Minimal Embedding Service

This is a minimal embedding service that allows you to embed any content. It is built using Express.js and transformers.js.

Installation

  1. Clone the repository
  2. Run docker build -t embedding_server .
  3. Run docker run -v $(pwd)/volume:/usr/src/app/node_modules/@xenova/transformers/.cache -p 3000:3000 -e MODEL='YourModel' -e API_KEY='YourSuperSecureApiKey' embedding_server

Example: docker run -v $(pwd)/volume:/usr/src/app/node_modules/@xenova/transformers/.cache -p 3000:3000 -e MODEL='Xenova/multilingual-e5-base' embedding_server

If you do not set an API_KEY in the docker run commmand (for example docker run -p 3000:3000 embedding_server) a random API_KEY will be generated automatically and printed to the console.
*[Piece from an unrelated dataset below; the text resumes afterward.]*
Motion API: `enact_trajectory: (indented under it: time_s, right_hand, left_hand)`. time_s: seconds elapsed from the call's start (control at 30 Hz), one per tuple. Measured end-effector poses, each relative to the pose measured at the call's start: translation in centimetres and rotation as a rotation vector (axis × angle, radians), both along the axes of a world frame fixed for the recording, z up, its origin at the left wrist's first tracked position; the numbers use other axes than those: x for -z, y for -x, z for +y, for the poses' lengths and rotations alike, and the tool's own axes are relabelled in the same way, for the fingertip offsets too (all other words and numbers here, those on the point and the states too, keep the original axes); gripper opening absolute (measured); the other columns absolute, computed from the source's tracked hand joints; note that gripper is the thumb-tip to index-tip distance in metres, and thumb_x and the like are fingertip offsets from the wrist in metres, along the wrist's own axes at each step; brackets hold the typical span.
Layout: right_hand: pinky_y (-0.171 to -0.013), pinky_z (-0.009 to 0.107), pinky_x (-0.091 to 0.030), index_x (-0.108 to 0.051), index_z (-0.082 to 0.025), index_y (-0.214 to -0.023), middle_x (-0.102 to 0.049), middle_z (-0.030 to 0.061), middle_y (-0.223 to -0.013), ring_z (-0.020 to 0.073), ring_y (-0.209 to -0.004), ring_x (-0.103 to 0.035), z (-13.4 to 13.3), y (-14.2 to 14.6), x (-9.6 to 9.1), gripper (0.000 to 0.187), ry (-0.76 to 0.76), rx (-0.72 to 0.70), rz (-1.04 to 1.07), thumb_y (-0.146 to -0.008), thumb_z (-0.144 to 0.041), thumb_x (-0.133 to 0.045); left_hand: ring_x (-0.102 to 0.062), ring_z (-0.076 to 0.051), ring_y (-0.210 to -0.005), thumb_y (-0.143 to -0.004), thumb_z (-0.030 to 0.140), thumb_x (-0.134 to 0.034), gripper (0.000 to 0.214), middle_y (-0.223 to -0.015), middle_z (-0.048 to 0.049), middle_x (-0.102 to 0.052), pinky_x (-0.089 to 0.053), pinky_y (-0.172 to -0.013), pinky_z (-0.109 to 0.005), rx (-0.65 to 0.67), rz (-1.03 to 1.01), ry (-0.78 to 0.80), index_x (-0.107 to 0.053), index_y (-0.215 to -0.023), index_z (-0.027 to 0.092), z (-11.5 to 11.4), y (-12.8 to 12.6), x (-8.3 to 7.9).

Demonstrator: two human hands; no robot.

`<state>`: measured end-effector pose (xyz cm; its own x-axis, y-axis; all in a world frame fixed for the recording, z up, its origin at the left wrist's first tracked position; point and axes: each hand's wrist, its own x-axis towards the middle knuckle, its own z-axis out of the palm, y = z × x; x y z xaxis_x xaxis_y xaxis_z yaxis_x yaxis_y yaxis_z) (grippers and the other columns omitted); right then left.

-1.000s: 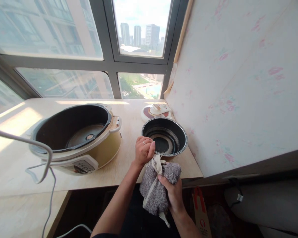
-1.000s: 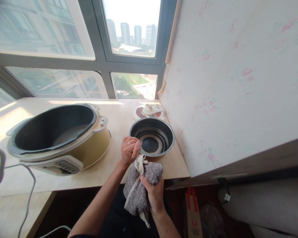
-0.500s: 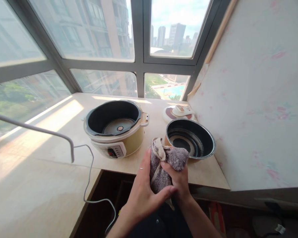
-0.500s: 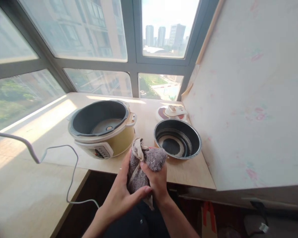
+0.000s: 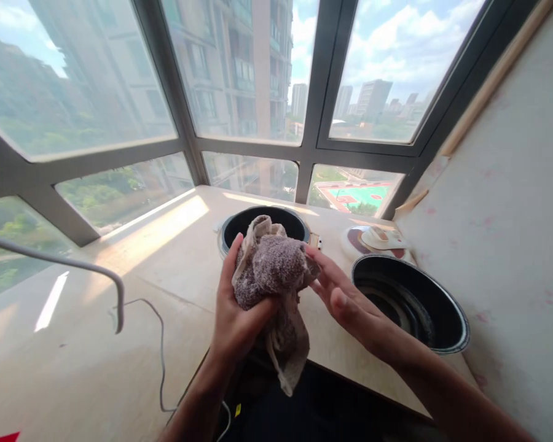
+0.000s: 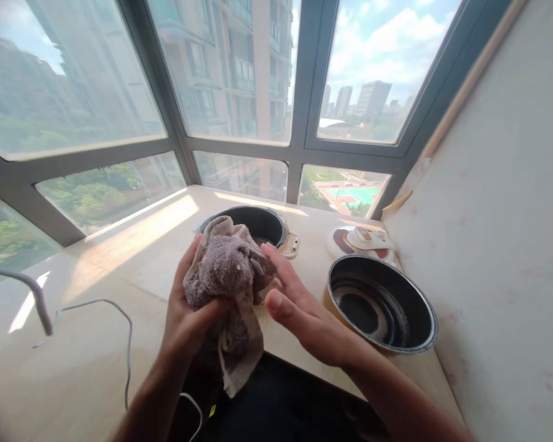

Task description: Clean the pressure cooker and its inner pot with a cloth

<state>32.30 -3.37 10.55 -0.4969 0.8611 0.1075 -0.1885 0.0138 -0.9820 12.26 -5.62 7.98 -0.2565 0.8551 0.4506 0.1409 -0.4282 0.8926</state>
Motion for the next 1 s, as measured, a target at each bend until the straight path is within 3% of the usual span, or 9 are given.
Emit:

If you do not set a Model in the docker run commmand (for example docker run -p 3000:3000 embedding_server) the model Xenova/all-MiniLM-L6-v2 will be used automatically.

Usage

To embed content, make a POST request to http://localhost:3000/v1/embeddings with the following body:

{
  "input": "Your text string goes here"
}

or

{
  "input": ["Your", "text", "array", "goes", "here"]
}

curl example:

curl http://localhost:3000/v1/embeddings \ 
  -H "Content-Type: application/json" \
  -H "Authorization: Bearer YourSuperSecureApiKey" \
  -d '{
    "input": "Your text string goes here",
  }'

You can also specify the model to use by setting the MODEL environment variable. The default model is Xenova/all-MiniLM-L6-v2. The model has to be a ONNX model, compatible with transformers.js.

Loading remote models

Currently loading remote models is disabled by default. To enable it, change line 35 env.allowRemoteModels = false; to true in the server.js file. This will allow the server to load models from the Hugging Face model hub.